Change in air pollution and temperature are important factors when considering stroke activity.12 , 13 Given their association with stroke, the restrictions placed on motorised travel, and the change in season occurring in parallel with the emergence of the pandemic, ambient air temperature and traffic-related air pollution in the form of NO2 was included in our modelling. Hourly temperature and air pollution measurements were obtained and matched for the three HASU sites (Salford Royal = Salford Eccles, Fairfield General = Shaw Crompton Way Oldham, and Stepping Hill = Manchester Sharston (i.e. Manchester Airport), for the corresponding time-period from the Department for Environment Food and Rural Affairs (DEFRA: https://uk-air.defra.gov.uk/). The weekly (lagged previous week) average air pollution level and temperature during active daytime hours (6am to 11pm) were calculated. Missing hourly values were replaced with the average of the remaining monitors if present, before averaging across the day and then week to give average daily value per week. Temperature is recognised to have a U or reverse J shape relationship with health outcomes. Previous work under a similar temperate climate indicated a double linear relationship with a cut-off of 11°C, i.e. two continuous terms one representing weeks with an average temperature range ≤11°C, and one >11°C.14 , 15 Given the limited data in a cooler climate, the cut off was explored and appropriate covariates included to account for confounding by temperature. The Akaike Information Criterion was compared when covariates representing a potential non-linear temperature relationship (double linear splines split at increasing 2°C intervals). These were found to be no better than a single linear relationship.

Statistical analyses

We evaluated key UK COVID-19 events (first UK hospital death from COVID-19, government intervention, and the UK Act-FAST media campaign16) on acute stroke pathway activity defined by the following outcome measures: weekly (Monday to Sunday) counts of stroke assessments in the ED, subsequent stroke service admissions, number of TIA referrals, and number of discharges from inpatient stroke care. An interrupted time-series analysis in the form of a segmented Generalised Linear Regression model was fitted to the weekly Poisson counts.
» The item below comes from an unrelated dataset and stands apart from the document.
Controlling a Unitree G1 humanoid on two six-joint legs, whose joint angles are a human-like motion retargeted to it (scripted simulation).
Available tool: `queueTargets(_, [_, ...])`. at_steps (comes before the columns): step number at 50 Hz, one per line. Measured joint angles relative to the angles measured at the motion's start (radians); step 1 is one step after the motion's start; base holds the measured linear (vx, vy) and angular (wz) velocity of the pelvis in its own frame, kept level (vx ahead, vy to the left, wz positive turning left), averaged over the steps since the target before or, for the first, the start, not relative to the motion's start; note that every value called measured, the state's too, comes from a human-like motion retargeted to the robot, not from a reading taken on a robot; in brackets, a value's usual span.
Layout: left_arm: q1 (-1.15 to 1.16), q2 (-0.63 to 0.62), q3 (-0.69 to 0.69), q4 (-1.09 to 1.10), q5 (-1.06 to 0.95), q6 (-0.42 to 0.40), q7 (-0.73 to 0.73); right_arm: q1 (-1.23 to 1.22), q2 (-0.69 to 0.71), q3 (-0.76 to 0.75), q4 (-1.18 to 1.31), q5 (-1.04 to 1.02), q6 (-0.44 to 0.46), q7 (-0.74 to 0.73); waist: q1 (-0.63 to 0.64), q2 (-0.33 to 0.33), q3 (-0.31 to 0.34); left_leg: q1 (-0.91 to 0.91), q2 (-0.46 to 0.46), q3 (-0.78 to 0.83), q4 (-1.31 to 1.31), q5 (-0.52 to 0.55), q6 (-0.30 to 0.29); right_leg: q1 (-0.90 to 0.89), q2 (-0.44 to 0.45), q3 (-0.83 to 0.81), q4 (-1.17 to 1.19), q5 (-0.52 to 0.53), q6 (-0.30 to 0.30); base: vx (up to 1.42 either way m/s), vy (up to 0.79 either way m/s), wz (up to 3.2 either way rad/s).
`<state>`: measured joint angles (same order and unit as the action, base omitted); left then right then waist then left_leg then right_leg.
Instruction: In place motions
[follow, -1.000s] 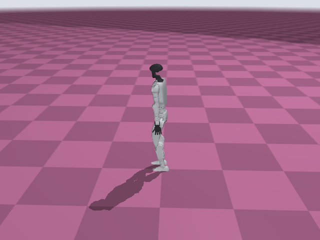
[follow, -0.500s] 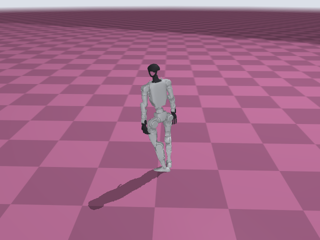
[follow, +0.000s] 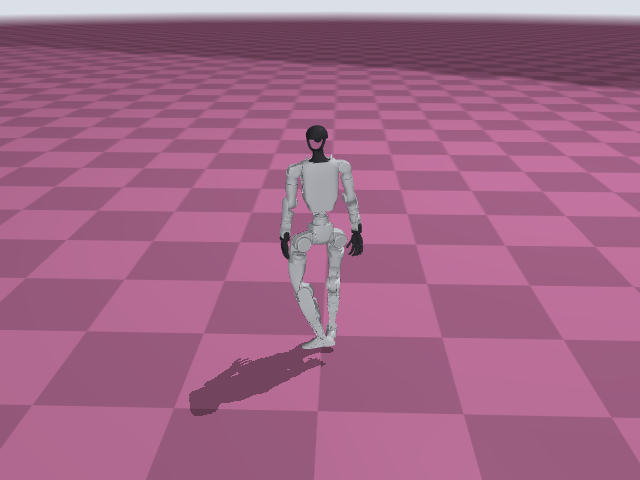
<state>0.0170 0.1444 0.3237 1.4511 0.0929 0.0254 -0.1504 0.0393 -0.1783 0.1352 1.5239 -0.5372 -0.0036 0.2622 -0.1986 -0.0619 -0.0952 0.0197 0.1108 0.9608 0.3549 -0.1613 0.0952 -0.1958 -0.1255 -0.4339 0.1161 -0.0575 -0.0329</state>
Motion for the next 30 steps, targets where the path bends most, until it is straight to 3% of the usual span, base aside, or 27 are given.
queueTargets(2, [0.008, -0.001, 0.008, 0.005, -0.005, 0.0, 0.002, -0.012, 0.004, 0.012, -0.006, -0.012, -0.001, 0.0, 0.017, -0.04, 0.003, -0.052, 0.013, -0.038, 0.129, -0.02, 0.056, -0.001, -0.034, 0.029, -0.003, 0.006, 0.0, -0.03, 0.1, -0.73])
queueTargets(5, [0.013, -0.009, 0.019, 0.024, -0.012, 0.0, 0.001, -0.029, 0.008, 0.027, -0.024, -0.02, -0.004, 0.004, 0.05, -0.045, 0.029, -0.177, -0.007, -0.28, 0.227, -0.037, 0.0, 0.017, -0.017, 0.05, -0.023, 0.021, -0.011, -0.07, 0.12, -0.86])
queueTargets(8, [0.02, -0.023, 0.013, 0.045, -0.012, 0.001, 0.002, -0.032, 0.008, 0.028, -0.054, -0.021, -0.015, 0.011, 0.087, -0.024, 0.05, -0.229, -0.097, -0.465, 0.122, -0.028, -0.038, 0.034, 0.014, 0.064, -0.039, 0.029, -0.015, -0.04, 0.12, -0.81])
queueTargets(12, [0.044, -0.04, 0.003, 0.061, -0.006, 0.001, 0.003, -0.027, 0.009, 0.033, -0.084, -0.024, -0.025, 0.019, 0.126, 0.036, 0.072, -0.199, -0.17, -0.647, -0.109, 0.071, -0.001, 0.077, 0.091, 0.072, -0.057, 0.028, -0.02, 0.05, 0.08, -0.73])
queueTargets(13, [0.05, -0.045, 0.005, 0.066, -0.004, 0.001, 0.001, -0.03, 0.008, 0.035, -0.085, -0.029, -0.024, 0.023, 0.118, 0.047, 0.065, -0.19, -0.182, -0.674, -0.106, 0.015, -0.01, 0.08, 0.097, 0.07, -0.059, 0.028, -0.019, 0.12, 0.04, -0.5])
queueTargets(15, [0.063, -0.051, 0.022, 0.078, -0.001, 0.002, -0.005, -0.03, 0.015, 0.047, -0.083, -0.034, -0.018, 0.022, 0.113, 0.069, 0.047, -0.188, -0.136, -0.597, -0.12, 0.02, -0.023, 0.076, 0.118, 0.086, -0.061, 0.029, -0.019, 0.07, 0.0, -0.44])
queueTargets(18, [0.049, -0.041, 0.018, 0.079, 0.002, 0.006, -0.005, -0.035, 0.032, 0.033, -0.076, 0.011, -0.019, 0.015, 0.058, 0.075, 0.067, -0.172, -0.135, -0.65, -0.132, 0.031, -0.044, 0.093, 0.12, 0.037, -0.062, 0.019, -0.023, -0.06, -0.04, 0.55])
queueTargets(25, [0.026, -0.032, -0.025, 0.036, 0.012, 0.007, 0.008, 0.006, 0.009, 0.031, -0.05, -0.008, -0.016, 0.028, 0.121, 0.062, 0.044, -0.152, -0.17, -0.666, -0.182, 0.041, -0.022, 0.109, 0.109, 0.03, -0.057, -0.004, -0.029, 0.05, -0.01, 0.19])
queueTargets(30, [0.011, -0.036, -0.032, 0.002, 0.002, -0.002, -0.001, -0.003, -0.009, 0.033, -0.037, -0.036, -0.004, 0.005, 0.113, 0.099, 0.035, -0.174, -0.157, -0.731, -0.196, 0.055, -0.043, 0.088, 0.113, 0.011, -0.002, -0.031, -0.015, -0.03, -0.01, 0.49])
The model was adjusted for site location and available time-dependent confounders such as 6am-11pm weekly average ambient temperature and traffic-related air pollution (lagged previous week) in the form of NO2. The interrupted time-series model includes three variables representing time since start of study (weeks since Jan 2020) that was centred at the first interruption point included in the model, a binary period pre or post interruption, and an interaction variable between weekly trend and binary interruption that represented the change in trend post interruption.17 , 18 Two interruption points were explored: the first announced death from COVID-19 in the UK on Thursday 5th March and thus designated in this analysis of weekly events as the following Monday (9th March); and the Government imposed intervention measures announced on 23rd March.19 , 20 A second interruption point, the Act-FAST media campaign (week beginning 6th April), was included in each model using a three-factor categorical variable to represent the three study periods.13No evidence was found for the presence of autocorrelation (over 5 week lag) in Pearson residuals produced by the baseline models not including the interrupted time-series parameters. However, robust standard errors were applied in order to compensate where possible for potential departures from key assumptions i.e. autocorrelation, over-dispersion, or short-term (day to day) unmeasured time-dependent confounding effects not included in model. Analysis was performed in STATA v15, results are reported as a percentage change in the Incidence Rate Ratio (IRR) along with their 95% Confidence Intervals (C.I.s), where percentage change in IRR is 100*(IRR-1).

Results

During the 18 weeks from 6th January 2020, a total of 2434 ED assessments, 1877 stroke admissions, 996 TIA referrals, and 1327 stroke discharges were reported across the three HASU sites. Table 1 reports the average number (median and IQR) of events occurring per week for the three HASU sites and split by the interrupted study periods. Figure 1 illustrates the change in observed number of events occurring across the study period with the key study time-periods highlighted. The key confounding factors traffic related air pollution (NO2 µgm−3) and ambient temperature (°C) averaged daily (activity 6am-11pm) across the week are described in full in Supplementary Table 1 and Supplementary Figures 1 and 2 In the period post first UK COVID-19 death, NO2 decreased by approximately 10 µgm−3 (down by 45%), and temperature increased by4°C on average across sites. Comparing to the average over the previous five years (2015-19) the weekly average per day was lower overall in the first 5 months of 2020, and indicated a slightly larger seasonal decrease occurred compared to the previous years.

Table 1.

Descriptive statistics for counts within population wide event dates, average across the three HASU combined sites.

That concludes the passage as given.